Some kind of moves are ideal for pushing trouble behind the horizon. Checks are the best know. But also 'futile interpositions' on checks, which just throw unprotected material in the path of a distant check to delay an unavoidable mate can make it more difficult to see the mate coming. In both cases the moves are easy to recognize: you know when you are checking, and you know when you are evading a check by interposing a piece.

The problem is, what to do when you get a fail high on such a 'suspect' move when all other moves in that node fail low? Chances are that this is just because you pushed the trouble over the horizon, as it is very unlikely that, say, throwing a piece in the path of a checking Rook, can subsequently be taken by that Rook to renew the check, is going to solve anything. If you would assume that, you might as well have pruned the move before searching it. But you cannot do that, because in occasional situations such a move might help (e.g. because the sacrificed piece opened a path for another piece to come to the rescue), and with hard pruning you would never see that, no matter how deep you search. Of course you could extend the search by the number of ply that the suspect move and its typical refutation would take, but this can be very expensive.

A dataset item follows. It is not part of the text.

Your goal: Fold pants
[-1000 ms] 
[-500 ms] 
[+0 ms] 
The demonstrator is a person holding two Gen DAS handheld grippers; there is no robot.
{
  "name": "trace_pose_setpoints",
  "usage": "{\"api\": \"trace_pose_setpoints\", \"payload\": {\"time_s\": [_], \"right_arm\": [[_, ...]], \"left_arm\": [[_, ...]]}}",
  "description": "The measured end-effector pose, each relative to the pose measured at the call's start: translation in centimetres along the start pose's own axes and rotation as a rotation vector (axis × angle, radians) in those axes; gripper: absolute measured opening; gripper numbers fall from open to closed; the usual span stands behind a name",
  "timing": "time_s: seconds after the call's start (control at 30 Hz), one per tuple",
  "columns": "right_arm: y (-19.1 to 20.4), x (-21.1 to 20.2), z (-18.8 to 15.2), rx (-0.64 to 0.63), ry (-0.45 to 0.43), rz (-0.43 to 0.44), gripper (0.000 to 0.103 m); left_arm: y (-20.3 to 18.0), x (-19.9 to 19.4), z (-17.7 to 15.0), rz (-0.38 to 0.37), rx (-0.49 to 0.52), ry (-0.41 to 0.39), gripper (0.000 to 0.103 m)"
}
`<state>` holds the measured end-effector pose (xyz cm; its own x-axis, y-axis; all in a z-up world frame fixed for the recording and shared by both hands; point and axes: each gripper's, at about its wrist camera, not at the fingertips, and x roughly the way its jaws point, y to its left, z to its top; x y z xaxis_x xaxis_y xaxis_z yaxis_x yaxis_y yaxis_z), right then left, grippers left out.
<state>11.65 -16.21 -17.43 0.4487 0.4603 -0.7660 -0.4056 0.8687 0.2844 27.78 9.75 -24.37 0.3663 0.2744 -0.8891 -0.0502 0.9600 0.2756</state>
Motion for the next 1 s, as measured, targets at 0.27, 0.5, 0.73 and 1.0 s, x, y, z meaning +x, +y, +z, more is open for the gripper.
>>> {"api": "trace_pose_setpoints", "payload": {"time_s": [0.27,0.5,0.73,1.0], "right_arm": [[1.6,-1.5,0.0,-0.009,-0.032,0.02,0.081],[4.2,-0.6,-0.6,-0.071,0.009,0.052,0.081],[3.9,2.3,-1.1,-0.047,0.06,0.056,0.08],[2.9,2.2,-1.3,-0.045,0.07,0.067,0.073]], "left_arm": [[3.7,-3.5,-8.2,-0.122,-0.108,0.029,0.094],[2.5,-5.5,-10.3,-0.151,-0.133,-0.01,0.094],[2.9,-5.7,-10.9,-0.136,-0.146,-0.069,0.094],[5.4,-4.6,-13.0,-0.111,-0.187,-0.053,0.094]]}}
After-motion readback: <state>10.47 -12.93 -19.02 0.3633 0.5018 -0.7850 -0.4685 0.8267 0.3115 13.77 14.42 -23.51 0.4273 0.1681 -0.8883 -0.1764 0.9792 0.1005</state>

[d]R5k1/5ppp/2n5/1b6/8/8/4rPPP/5RK1 w - - 0 1
So it would be nice if there was a way to know whether there is a danger a suspect move pushes trouble seen by non-suspect moves over the horizon. If the trouble is close enough that a shallower search on the non-suspect moves would have seen it at lower depth, and the suspect move gives you a fail high, you can be confident it really solved the problem. If the non-suspect moves would just barely see the trouble, and any lower depth would make them fail high, it would be better not to search the suspect move at all, and just assume it fails low, as more often than not an actual fail-high result would be in error.

The problem is: how can you know? I was thinking about the following system:

* When you find a cut-move at d=1 that is a capture, you declare that node 'OK'. (Because QS would have searched that move even at d=0.)
* When the cut-move in a d=1 node is a non-capture, but the static eval is >= beta there, you declare that node 'OK'. (Because a d=0 search could have stood pat there, to obtain the same result.)
* When all moves failed low at d=1, and static eval <= alpha, you declare the node OK. (Because QS could not have done any better.)
* In all other cases the move is not OK, as at lower depth it would have given the opposite result.

Then you back up that info toward the root as follows:
* A cut node at d > 1 is OK if any of the daughters searched upto and including its cut-move daughter would be OK.
* An all-node if OK only if all its daughters were OK.

This is not iron clad, but should be pretty good, as the cut-move of the lower-depth search should in principle be available as hash move from the previous root iteration. So this would immediately make any cut nodes at the current depth OK, even if the hash moves now fails low and we eventually found another one that happens to be not OK.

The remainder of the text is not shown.